Back in 2008 we decided that we needed to change our lives, I had lost my Mum two years before and my marriage had fallen apart. Grief changed me. It made me angry, bitter and lonelier than I had ever been. I pushed my Husband away and we ended up separating for nearly a year. That period in my life was very dark and I shudder as I recall it. The thing is I learnt so much during that time and it put me on the road to being the happiest that I have ever been.
Hubby and I got back together and we changed a lot of things. The first thing was moving out to the countryside and slowing down our lives, Absorbing my surroundings had a massive affect on me as I got myself back to nature. Six years on we are blissfully happy, but it is a constant work in progress. We never let the ball drop as we soldier on with our quest for a happy life.
1. Ditch The Toxics - I know I go on about toxic people quite a lot, probably because I have had my fingers burned by them so many times before. They affected my life to such an extent that it made me ill. And the reason that they affected my life so much was because I let them. A few of them took me by surprise, family members that I thought would always have my back turned out to be not who I thought they were and others were just a few of life's takers who constantly took advantage of me. I just reached the stage where I realised I would never be truly happy with these people sucking my soul dry, so I ditched them.
2. Exercise - Any type of exercise increases a sense of well being. Whether it be yoga, walking, body building or extreme sports. Whatever your level, exercise really does improve our mood. I find walking really has helped me over the years. I go for long country walks and it clears my mind from all the clutter that tumbles around in my brain. Exercise invigorates me and puts me in a more positive mood.
3. Look Forward - Have things to look forward to, like a new dress, a day out, a party, a holiday or a trip to see old friends. It could be anything from costing you a few pounds to something that you will need to save for. Always have a plan. At the beginning of the year pencil in those plans on to your calender. Things that excite you and small goals to achieve. The more we look forward, the less we look back.
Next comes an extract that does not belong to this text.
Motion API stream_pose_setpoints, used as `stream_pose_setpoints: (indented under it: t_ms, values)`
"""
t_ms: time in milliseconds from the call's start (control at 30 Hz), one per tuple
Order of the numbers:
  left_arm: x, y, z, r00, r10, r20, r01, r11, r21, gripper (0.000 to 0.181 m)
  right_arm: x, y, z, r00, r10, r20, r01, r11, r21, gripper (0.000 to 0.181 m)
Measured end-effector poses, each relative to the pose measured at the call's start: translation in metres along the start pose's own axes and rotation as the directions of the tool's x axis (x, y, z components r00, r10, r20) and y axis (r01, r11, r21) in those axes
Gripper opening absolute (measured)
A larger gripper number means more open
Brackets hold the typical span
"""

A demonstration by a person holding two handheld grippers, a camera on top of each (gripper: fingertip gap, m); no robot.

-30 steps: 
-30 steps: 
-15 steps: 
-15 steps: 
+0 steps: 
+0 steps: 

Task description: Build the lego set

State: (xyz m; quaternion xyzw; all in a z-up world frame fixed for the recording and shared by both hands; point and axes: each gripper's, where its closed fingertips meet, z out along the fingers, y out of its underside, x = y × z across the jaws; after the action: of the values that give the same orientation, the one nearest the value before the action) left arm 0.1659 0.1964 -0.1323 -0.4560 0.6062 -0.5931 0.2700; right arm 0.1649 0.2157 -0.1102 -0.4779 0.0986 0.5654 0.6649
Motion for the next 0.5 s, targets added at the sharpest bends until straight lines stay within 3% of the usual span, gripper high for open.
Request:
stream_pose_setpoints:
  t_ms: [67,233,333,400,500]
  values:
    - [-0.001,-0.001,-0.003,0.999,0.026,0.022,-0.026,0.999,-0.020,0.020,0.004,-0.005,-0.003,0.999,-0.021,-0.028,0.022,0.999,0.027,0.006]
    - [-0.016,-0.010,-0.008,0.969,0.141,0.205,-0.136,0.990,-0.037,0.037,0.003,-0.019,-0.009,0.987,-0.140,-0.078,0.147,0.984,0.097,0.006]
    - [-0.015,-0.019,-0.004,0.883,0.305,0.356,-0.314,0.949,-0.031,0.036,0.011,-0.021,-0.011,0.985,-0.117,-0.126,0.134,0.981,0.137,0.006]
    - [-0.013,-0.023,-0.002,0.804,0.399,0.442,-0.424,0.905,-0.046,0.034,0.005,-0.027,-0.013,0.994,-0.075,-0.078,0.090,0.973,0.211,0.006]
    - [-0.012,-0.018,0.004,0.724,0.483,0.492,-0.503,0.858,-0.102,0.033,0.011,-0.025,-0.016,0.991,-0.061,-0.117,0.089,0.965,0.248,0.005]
4. Do Things For Others - If you have people in your life that have been good to you then treasure them by giving back to them. I'm not talking money or material things, I mean your time, your concern, your love and appreciation, because the older I get the more I have realised that these people are few and far between. Those who have been good to you in the past or have been there when you needed them are worth their weight in Gold. Show them you care by calling them for a chat or pop in for a cuppa.
5. Learn Something New - Learning a new hobby or signing up for a course or class makes us feel good because we feel we have made an accomplishment with self improvement. You could learn to knit, sew, crochet, grow vegetables, paint, take better photo's, make your own jewellery, soap or cupcakes. Loads of things you can learn for free via you-tube. I am a strong believer in hobbies playing a major part in my happiness, especially writing, it is so cathartic.
6. Be Realistic - Life is not a fairytale. Sometimes we are blind sided by things we can not control. People die, people leave, people deceive us. It is a part of life and very few people escape ever feeling any pain or grief throughout their lifetime. It is how we choose to deal with those painful life events that determines how big an impact they will have on us. When my Mum died it affected me so badly that I completely fell to pieces and I behaved totally out of character. When I look back at myself during that time, it is like looking at a stranger. I hardly recognise myself, but then I woke up one morning and decided to choose happiness instead of burying myself deeper into the grief.
7. Forgive - I wrote about forgiveness earlier in the week and so many of you agree that forgiving those who hurt us is an essential part of being able able to move on with our lives. Holding a grudge causes nothing but further pain and unhappiness. Why pro-long your agony. Let it go.
8. Focus On The Good - I know it isn't always easy, especially if you are going through a traumatic time in your life, but try and remember things will get better and you wont always feel so helpless and lost. Try and focus on the good, be brave, be strong. You will get through any problem that you have. Even grief can have a happy ending, it just takes time. Give yourself that time, embrace it and look to the future.
9. De-clutter - A tidy home does make us feel better. I bet hardly any of you disagree with that. Even, if you hate housework and struggle to keep on top the household chores, pushing yourself to have a ruthless clear out will energise you. Spend one day per week clearing a room in your house, or dedicate a whole week to taking on the task of a room a day. You will be so glad you did it and it makes life so much easier when you are a bit more organised. Personally, I would much rather be out in the garden than polishing my sideboard, but every now and then I will have a good de-clutter to keep on top of things.
10. Be Grateful - Every day think of the small things in your life that make you smile like the warmth of the sun, your baby's giggle, the smell of cut grass or sharing a cuppa with your best friend. Adopting a daily grateful attitude trains your mind to think with a more positive outlook on life, promoting happiness. It does work, try it.
What tips do you have for living a happier life?